__WHAT THIS TASK INVOLVES__: Reproduce the whole of the data exactly.

__RECORDED INFORMATION__:
>>>
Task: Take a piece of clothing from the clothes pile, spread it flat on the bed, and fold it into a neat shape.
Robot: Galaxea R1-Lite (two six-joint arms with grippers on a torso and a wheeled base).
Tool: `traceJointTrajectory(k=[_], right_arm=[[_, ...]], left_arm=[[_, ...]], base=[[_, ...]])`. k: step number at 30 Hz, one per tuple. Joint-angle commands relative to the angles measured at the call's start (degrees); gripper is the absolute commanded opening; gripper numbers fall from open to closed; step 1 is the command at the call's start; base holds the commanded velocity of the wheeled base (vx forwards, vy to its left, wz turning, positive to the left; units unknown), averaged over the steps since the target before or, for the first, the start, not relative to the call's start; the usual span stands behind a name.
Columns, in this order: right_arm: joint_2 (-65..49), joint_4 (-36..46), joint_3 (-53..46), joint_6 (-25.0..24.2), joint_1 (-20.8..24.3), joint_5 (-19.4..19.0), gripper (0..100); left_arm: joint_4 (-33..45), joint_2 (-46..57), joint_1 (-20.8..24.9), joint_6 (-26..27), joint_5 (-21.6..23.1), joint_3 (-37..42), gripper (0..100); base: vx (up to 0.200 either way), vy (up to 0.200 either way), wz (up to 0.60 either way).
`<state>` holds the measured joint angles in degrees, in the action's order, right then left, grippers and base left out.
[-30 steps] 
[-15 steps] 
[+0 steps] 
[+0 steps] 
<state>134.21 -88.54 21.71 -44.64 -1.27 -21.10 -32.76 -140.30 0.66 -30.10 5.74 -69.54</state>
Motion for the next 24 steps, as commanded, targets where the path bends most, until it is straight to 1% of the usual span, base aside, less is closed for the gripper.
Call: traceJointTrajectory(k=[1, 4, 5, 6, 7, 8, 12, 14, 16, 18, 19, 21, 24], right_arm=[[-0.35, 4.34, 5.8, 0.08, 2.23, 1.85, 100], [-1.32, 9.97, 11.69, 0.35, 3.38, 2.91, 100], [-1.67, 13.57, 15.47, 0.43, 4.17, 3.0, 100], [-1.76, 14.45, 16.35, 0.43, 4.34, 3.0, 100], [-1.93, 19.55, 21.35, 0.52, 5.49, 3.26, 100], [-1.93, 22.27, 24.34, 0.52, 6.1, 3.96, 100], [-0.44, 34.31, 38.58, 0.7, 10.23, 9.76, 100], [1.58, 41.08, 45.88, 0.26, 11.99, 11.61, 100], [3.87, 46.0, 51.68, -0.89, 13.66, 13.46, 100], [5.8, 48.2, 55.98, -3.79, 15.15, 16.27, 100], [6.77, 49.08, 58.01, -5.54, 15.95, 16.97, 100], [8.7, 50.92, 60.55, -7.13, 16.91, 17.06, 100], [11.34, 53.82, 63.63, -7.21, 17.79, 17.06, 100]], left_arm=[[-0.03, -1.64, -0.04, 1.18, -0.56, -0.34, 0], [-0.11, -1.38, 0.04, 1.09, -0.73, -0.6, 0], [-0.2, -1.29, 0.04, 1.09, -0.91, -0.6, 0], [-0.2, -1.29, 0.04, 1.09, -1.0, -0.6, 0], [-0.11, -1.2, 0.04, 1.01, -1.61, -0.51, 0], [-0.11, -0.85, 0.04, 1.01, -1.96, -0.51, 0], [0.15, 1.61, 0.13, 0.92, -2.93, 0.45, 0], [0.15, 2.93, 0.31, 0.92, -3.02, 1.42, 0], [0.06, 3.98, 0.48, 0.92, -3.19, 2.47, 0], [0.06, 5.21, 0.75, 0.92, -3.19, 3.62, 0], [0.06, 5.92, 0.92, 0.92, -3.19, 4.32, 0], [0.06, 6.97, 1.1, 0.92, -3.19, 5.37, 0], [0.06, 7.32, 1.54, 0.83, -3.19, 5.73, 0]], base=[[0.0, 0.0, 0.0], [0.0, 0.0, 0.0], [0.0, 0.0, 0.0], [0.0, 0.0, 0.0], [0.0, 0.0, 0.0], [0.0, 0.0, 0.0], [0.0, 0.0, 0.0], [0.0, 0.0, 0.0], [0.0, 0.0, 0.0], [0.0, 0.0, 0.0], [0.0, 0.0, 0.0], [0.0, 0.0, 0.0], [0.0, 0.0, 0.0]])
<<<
__RESPONSE__:
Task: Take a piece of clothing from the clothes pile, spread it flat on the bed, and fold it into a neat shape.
Robot: Galaxea R1-Lite (two six-joint arms with grippers on a torso and a wheeled base).
Tool: `traceJointTrajectory(k=[_], right_arm=[[_, ...]], left_arm=[[_, ...]], base=[[_, ...]])`. k: step number at 30 Hz, one per tuple. Joint-angle commands relative to the angles measured at the call's start (degrees); gripper is the absolute commanded opening; gripper numbers fall from open to closed; step 1 is the command at the call's start; base holds the commanded velocity of the wheeled base (vx forwards, vy to its left, wz turning, positive to the left; units unknown), averaged over the steps since the target before or, for the first, the start, not relative to the call's start; the usual span stands behind a name.
Columns, in this order: right_arm: joint_2 (-65..49), joint_4 (-36..46), joint_3 (-53..46), joint_6 (-25.0..24.2), joint_1 (-20.8..24.3), joint_5 (-19.4..19.0), gripper (0..100); left_arm: joint_4 (-33..45), joint_2 (-46..57), joint_1 (-20.8..24.9), joint_6 (-26..27), joint_5 (-21.6..23.1), joint_3 (-37..42), gripper (0..100); base: vx (up to 0.200 either way), vy (up to 0.200 either way), wz (up to 0.60 either way).
`<state>` holds the measured joint angles in degrees, in the action's order, right then left, grippers and base left out.
[-30 steps] 
[-15 steps] 
[+0 steps] 
[+0 steps] 
<state>134.21 -88.54 21.71 -44.64 -1.27 -21.10 -32.76 -140.30 0.66 -30.10 5.74 -69.54</state>
Motion for the next 24 steps, as commanded, targets where the path bends most, until it is straight to 1% of the usual span, base aside, less is closed for the gripper.
Call: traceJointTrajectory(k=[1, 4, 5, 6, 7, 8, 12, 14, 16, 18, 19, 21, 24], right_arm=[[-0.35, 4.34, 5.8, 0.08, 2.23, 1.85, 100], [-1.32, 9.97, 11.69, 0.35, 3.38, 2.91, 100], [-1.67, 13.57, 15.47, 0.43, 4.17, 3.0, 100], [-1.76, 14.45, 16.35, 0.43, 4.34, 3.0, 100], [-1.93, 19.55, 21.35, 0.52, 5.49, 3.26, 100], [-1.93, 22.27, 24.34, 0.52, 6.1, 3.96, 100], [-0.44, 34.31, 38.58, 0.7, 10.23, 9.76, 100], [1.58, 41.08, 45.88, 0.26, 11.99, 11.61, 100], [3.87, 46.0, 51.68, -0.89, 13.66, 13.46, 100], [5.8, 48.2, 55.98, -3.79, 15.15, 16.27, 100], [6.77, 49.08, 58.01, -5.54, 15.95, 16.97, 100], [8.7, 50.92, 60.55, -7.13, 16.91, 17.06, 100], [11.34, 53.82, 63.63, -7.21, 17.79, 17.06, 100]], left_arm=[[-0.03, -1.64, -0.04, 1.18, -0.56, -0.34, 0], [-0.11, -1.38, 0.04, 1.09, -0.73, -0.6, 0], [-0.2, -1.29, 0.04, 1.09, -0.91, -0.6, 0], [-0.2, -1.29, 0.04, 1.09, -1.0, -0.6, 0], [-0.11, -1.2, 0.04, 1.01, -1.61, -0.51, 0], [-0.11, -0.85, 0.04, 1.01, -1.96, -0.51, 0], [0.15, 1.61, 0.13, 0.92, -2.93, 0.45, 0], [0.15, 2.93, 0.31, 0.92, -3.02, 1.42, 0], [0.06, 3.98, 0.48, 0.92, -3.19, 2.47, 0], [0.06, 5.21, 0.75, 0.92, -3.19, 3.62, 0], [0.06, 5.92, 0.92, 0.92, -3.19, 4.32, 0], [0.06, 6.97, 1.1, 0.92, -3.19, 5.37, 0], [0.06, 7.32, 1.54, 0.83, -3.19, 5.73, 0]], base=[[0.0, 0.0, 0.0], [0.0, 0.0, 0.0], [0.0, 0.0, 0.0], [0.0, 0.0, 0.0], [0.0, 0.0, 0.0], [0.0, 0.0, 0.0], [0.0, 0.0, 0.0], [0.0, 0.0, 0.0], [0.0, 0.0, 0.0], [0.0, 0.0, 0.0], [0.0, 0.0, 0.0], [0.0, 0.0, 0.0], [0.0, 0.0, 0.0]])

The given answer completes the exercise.